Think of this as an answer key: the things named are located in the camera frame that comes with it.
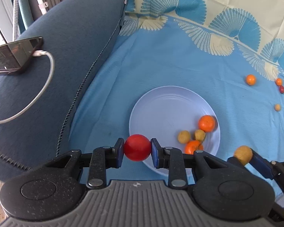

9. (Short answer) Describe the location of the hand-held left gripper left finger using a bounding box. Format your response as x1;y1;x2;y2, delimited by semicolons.
44;138;125;190

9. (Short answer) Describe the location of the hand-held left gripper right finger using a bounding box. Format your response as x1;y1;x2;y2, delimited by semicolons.
151;138;230;190

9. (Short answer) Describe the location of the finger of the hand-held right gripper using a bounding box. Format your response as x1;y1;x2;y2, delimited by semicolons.
227;156;249;171
250;148;284;182

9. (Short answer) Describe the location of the pale blue plate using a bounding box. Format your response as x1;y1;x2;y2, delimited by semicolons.
129;86;221;176

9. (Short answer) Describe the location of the blue cream printed sheet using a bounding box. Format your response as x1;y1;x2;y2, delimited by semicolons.
69;0;284;208

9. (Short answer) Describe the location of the black smartphone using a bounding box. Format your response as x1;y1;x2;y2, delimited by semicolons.
0;37;44;75

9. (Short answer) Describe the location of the teal curtain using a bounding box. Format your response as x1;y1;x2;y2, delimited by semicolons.
18;0;36;32

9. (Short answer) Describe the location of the white charging cable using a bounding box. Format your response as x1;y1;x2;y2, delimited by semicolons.
0;50;55;124

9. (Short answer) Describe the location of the woven steamer hose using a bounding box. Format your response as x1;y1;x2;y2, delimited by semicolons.
12;0;22;42

### Task requirements:
What is needed here is an exact copy of every record, with the pictures left out.

### Response to this task:
Think of this as an answer key: the things named are located in the camera frame that comes with it.

9. (Short answer) Describe the location of the hand-held left gripper left finger using a bounding box. Format your response as x1;y1;x2;y2, delimited by semicolons.
44;138;125;190

9. (Short answer) Describe the location of the hand-held left gripper right finger using a bounding box. Format your response as x1;y1;x2;y2, delimited by semicolons.
151;138;230;190

9. (Short answer) Describe the location of the finger of the hand-held right gripper using a bounding box. Format your response as x1;y1;x2;y2, delimited by semicolons.
227;156;249;171
250;148;284;182

9. (Short answer) Describe the location of the pale blue plate using a bounding box. Format your response as x1;y1;x2;y2, delimited by semicolons.
129;86;221;176

9. (Short answer) Describe the location of the blue cream printed sheet using a bounding box. Format your response as x1;y1;x2;y2, delimited by semicolons.
69;0;284;208

9. (Short answer) Describe the location of the black smartphone using a bounding box. Format your response as x1;y1;x2;y2, delimited by semicolons.
0;37;44;75

9. (Short answer) Describe the location of the teal curtain using a bounding box. Format your response as x1;y1;x2;y2, delimited by semicolons.
18;0;36;32

9. (Short answer) Describe the location of the white charging cable using a bounding box. Format your response as x1;y1;x2;y2, delimited by semicolons.
0;50;55;124

9. (Short answer) Describe the location of the woven steamer hose using a bounding box. Format your response as x1;y1;x2;y2, delimited by semicolons.
12;0;22;42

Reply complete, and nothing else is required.